**TASK:** This exercise calls for every line of the listing below that contains the word "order".

----

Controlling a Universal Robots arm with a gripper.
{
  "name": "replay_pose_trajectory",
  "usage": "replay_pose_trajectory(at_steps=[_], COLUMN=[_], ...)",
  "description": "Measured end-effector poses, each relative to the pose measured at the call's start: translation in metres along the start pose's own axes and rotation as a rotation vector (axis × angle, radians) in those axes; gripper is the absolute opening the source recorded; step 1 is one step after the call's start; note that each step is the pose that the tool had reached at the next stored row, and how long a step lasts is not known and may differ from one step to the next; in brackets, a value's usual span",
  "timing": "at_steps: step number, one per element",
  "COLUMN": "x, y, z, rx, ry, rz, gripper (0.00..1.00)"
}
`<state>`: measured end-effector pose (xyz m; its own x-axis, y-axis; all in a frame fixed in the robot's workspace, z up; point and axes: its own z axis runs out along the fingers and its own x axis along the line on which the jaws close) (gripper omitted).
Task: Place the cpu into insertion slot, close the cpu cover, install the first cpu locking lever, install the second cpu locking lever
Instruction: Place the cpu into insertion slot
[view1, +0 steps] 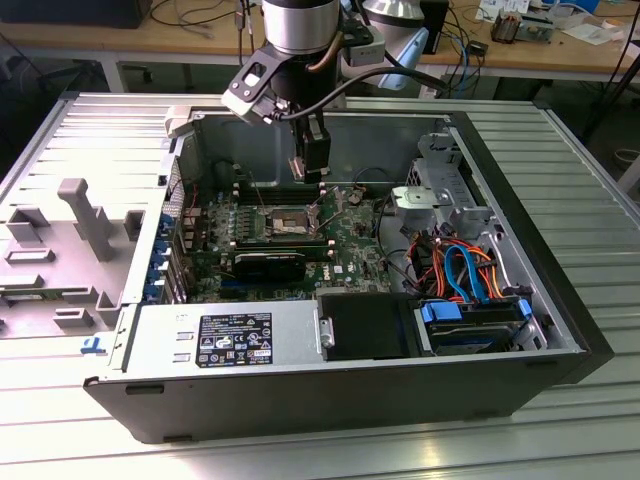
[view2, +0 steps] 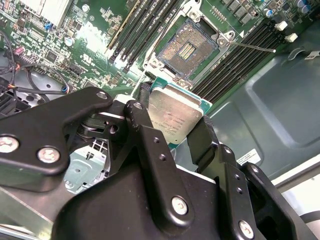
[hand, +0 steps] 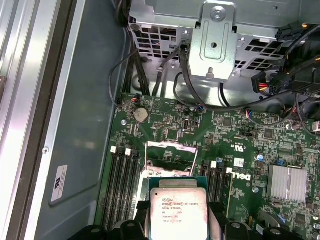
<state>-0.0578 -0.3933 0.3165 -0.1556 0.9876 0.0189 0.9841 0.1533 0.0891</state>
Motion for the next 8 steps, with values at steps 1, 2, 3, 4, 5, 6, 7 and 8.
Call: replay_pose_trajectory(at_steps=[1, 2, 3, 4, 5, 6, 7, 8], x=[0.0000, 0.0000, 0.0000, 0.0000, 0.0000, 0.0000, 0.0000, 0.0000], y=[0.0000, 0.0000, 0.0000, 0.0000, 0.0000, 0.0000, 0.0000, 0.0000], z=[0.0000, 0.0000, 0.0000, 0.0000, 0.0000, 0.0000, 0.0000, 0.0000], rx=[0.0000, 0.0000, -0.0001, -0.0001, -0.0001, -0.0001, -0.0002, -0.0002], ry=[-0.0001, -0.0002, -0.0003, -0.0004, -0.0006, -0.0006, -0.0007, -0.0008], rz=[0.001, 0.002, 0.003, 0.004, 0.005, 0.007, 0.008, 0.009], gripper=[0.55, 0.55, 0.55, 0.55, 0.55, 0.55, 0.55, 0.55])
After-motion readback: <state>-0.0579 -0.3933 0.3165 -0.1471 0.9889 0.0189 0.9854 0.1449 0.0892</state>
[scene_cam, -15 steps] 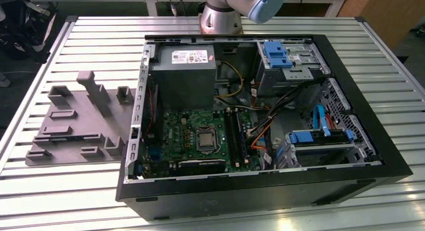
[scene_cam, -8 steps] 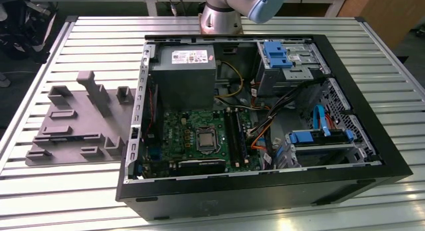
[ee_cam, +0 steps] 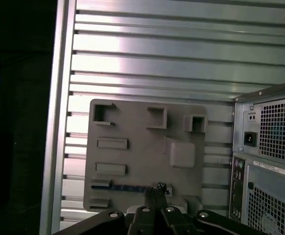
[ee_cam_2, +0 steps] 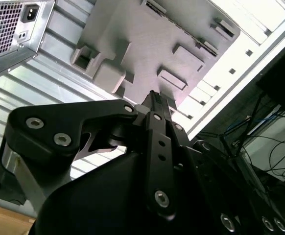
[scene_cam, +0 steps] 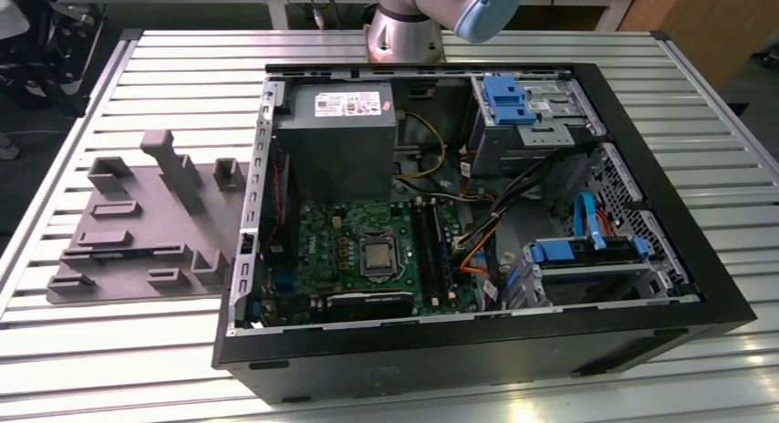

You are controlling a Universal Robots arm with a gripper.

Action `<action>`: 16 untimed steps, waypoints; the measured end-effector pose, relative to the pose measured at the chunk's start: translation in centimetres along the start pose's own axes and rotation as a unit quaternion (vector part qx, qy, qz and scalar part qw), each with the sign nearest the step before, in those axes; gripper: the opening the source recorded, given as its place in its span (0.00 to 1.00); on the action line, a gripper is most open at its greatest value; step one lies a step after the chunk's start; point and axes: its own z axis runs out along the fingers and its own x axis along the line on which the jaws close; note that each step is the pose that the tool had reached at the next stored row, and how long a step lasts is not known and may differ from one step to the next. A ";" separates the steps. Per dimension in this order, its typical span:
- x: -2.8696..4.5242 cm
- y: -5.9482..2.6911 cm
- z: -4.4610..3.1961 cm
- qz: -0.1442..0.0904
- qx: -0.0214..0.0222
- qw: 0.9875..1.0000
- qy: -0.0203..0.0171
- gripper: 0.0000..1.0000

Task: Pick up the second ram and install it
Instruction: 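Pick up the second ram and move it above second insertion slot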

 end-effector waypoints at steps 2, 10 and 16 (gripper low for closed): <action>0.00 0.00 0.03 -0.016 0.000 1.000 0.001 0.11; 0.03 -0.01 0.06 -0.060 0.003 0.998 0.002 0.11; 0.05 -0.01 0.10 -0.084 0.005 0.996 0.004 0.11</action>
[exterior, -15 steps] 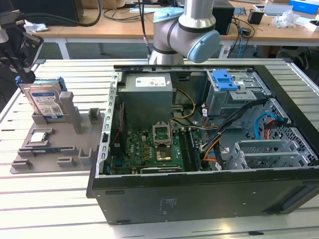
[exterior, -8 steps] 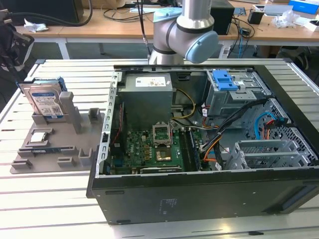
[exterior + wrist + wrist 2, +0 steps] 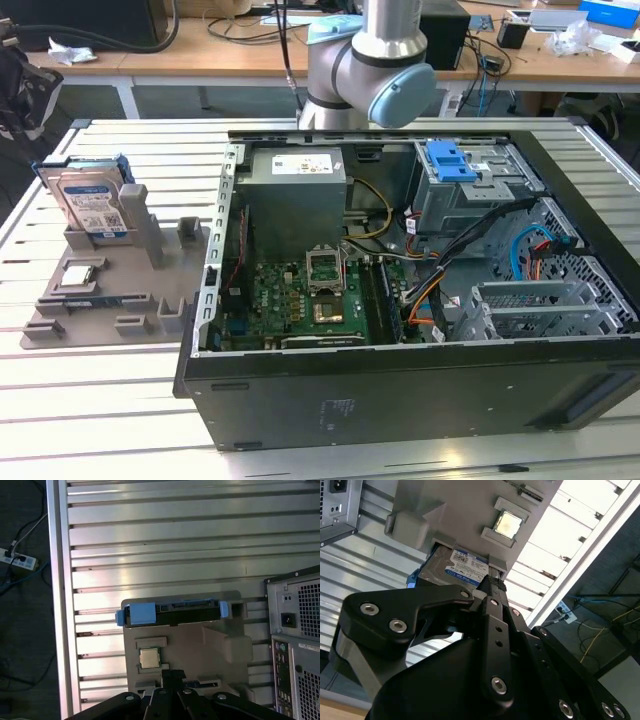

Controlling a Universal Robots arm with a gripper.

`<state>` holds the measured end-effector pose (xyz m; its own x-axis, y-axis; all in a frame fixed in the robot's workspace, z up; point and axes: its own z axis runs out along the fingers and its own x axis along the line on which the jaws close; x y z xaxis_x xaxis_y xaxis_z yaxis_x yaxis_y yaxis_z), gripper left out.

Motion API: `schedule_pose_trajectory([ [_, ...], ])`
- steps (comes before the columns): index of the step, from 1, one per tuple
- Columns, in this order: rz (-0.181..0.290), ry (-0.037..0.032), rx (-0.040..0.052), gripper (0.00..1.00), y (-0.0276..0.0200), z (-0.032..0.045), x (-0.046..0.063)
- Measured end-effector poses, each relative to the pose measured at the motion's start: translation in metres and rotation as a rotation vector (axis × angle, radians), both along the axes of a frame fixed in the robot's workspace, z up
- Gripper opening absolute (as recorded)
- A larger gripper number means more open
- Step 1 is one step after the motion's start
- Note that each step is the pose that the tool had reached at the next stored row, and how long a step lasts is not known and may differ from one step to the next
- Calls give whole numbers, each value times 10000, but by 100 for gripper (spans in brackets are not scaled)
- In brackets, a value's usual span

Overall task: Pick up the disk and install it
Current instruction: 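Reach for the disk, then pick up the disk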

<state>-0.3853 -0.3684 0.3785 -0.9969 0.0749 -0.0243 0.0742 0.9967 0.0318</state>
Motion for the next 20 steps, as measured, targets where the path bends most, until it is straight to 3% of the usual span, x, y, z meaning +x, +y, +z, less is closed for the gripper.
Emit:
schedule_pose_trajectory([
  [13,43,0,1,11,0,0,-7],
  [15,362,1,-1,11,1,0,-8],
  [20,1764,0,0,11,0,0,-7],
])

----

**TASK ANSWER:**
Action `<action>`: 16 untimed steps, waypoints; the measured end-effector pose, relative to the pose measured at the chunk's start: translation in centimetres along the start pose's own axes and rotation as a unit quaternion (vector part qx, qy, qz and scalar part qw), each with the sign nearest the step before, in those axes; gripper: the opening the source recorded, given as its place in its span (0.00 to 1.00); on the action line, a gripper is most open at its greatest value; step one lies a step after the chunk's start; point and axes: its own z axis runs out along the fingers and its own x axis along the line on which the jaws close; note that each step is the pose that the tool had reached at the next stored row, and how long a step lasts is not known and may differ from one step to the next. A ";" separates the steps. Per dimension in this order, its typical span:
- Columns, in this order: rz (-0.181..0.290), ry (-0.037..0.032), rx (-0.040..0.052), gripper (0.00..1.00), y (-0.0276..0.0200), z (-0.032..0.045), x (-0.046..0.063)

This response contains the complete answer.